As to the city defendant, this Court also stated in the basic opinion that an evidentiary hearing was necessary to determine whether subsequent changes in city enforcement strategy was in response to this lawsuit or resulted from other legitimate policy reasons. Accordingly, an evidentiary hearing was held.

A summation of the testimony follows. Malcom Brown, the police officer who was *354 responsible for the enforcement of the prostitution laws from 1975, testified that during 1974, 1975, 1976 and 1977, 204 males were arrested for violating § 11-34-5, supra, basic opinion; the testimony is not entirely clear, but as I understand it, prior to 1976, there were few arrests; the 204 arrests resulted from a policy instituted in the summer of 1976 through the use of undercover female police officers posing as prostitutes; prior to 1976, the number of female undercover officers used was negligible. He also testified as to certain raids of clubs which were conducted in 1977 and 1978; in one, 7 females were arrested; in another, 2 males and 7 females; in another, 4 males and 15 females; and in one other, 9 males and 15 females were arrested. More generally, he said that from 1959 through 1975, prosecution for violation of the prostitution statute was primarily focused at females; though males were arrested, they were not prosecuted but rather were used as witnesses to prove the "crime" against the female. From about 1976 and thereafter, the policy changed in that undercover policewomen were used "to apprehend the customers who were soliciting the girls"; in 90% of the cases, the men were charged "just like the girls." Brown stated that citizen complaints started in 1976 concerning men who were picking up prostitutes. In the West End section of Providence, the "problem was of such a magnitude, the cars were bumping into one another something had to be done"; the police procedures were changed and they started arresting men. "We arrested 500 last year alone, male customers"; however, if no citizen complaints had been made, the police would have continued their past policy to arrest females, with the arrest of males only in "isolated cases."

In 1974, the Providence Police Department employed 9 male undercover officers to effectuate arrests for prostitution; in 1975, the number rose to 28; in 1974 and 1975, no female undercover agents were used to ferret out males for prostitution; in 1976 and 1977, 4 female officers were utilized.

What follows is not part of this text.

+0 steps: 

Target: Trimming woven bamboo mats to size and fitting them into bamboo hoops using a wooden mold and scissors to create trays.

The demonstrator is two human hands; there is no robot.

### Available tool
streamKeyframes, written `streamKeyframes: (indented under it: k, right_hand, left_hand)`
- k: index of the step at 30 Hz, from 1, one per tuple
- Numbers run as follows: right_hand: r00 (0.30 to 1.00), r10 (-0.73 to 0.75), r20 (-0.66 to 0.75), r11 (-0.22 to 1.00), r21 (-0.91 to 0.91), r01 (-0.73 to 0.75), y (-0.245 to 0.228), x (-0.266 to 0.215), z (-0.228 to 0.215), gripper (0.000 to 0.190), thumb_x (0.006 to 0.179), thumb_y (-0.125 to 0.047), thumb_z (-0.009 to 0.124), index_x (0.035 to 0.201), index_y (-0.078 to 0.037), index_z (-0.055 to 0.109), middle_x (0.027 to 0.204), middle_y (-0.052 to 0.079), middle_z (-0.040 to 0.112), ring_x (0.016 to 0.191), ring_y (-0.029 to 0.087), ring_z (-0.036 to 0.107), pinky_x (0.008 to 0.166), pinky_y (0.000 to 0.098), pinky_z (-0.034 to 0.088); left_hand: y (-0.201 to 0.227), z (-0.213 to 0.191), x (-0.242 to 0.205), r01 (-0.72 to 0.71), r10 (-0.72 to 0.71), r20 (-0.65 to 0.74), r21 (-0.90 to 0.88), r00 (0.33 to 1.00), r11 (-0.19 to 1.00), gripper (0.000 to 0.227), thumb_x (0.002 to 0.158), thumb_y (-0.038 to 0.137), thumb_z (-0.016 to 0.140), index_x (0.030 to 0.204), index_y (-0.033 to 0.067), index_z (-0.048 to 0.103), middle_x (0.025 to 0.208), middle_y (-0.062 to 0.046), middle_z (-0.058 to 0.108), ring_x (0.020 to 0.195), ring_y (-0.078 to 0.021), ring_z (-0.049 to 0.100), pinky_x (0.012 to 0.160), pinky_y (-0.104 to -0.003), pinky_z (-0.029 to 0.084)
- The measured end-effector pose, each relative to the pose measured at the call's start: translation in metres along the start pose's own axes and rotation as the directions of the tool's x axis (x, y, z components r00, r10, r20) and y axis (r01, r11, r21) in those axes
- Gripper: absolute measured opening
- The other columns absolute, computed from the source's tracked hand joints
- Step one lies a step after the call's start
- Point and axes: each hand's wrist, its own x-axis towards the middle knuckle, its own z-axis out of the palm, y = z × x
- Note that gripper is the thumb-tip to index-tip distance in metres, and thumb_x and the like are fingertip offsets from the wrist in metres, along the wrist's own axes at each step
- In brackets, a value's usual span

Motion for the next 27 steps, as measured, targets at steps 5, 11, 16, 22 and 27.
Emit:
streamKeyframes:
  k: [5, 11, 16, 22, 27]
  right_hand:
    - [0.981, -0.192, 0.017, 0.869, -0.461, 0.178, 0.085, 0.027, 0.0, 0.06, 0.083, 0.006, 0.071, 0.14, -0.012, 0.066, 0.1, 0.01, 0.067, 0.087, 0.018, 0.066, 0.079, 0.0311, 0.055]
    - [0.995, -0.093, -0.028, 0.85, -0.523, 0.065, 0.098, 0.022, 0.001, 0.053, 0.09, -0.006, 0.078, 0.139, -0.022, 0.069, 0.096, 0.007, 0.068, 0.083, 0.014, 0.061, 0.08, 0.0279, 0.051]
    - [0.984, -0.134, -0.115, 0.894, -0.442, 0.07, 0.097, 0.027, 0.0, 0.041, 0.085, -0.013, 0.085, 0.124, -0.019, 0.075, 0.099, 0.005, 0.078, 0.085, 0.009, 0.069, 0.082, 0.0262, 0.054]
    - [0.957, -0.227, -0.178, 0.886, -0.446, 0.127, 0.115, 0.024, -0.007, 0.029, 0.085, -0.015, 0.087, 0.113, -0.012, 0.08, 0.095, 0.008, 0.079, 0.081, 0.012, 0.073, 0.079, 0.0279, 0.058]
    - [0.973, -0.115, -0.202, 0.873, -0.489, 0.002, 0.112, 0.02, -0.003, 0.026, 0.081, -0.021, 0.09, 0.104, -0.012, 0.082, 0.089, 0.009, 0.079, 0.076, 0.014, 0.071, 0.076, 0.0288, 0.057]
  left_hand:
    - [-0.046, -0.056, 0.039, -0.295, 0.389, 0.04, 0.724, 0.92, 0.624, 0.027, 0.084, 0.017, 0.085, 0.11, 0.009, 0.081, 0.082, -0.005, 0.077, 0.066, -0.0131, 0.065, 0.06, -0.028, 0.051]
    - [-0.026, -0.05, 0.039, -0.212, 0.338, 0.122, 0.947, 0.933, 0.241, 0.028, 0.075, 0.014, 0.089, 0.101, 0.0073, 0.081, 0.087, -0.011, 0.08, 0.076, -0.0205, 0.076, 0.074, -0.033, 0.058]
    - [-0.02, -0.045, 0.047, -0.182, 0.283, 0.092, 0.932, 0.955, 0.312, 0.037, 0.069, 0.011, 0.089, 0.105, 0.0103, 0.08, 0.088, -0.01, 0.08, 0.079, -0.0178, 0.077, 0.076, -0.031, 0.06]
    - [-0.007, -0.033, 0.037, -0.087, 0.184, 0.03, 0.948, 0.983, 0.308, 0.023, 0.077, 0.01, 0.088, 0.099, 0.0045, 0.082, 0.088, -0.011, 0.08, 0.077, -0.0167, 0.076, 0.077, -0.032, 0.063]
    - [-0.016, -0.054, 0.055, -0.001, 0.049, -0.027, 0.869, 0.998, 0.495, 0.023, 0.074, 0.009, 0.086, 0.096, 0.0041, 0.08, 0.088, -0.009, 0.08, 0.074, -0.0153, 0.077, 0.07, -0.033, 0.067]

Officer Brown also stated that the West End neighborhood of the City of Providence was "up in arms" about the prostitution problem in their section of the city; they were upset "over male customers harassing everyone trying to pick up girls; they felt nothing was being done." A series of neighborhood meetings were held; at one of them in 1979, which he attended, Chief Judge Henry Laliberte of the State District Court, and several legislators (Patterson, Smith, Dillon and Flynn), were also present. They discussed "cleaning up the problem" which they believed would require amending § 11-34-5; their concern was the number of cases which, under this statute, had been dismissed on constitutional grounds and also the backlog that had developed. Prior to this meeting, Officer Brown claimed he received a copy of an Oregon statute, dealing with prostitution, which "was implemented in New York City at the time they were having all the trouble in Times Square with all the prostitutes"; he claimed that he discussed this statute with Judge Laliberte and other fellow officers. Brown felt it was "great"; as he understood the Oregon law, it made the offense a misdemeanor, provided an appeal only for "trial procedures" rather than the conviction, and permitted visual surveillance for the making of arrests this he felt would enable the police to "effectively" make more arrests. He took a copy of this statute to the meeting with the West End residents to "have them understand the police were trying to do something"; he stated it was true that at the time of the meeting, he knew the COYOTE case was pending and involved the constitutionality of § 11-34-5 and the allegation of selective and discriminatory enforcement of the law by the Providence Police. However, he stated COYOTE had nothing to do with his presence at the meeting; "COYOTE meant nothing to me" he was present at the meeting because of complaints from the residents; he planned to attempt having the Rhode Island law changed. The thrust of his testimony was that COYOTE played no part in his plans; he thought of having the law changed back in 1977 at which time *355 he conferred with a City solicitor, who did nothing. As Brown stated, he was looking for something in the law that would give him "some tools" to work with.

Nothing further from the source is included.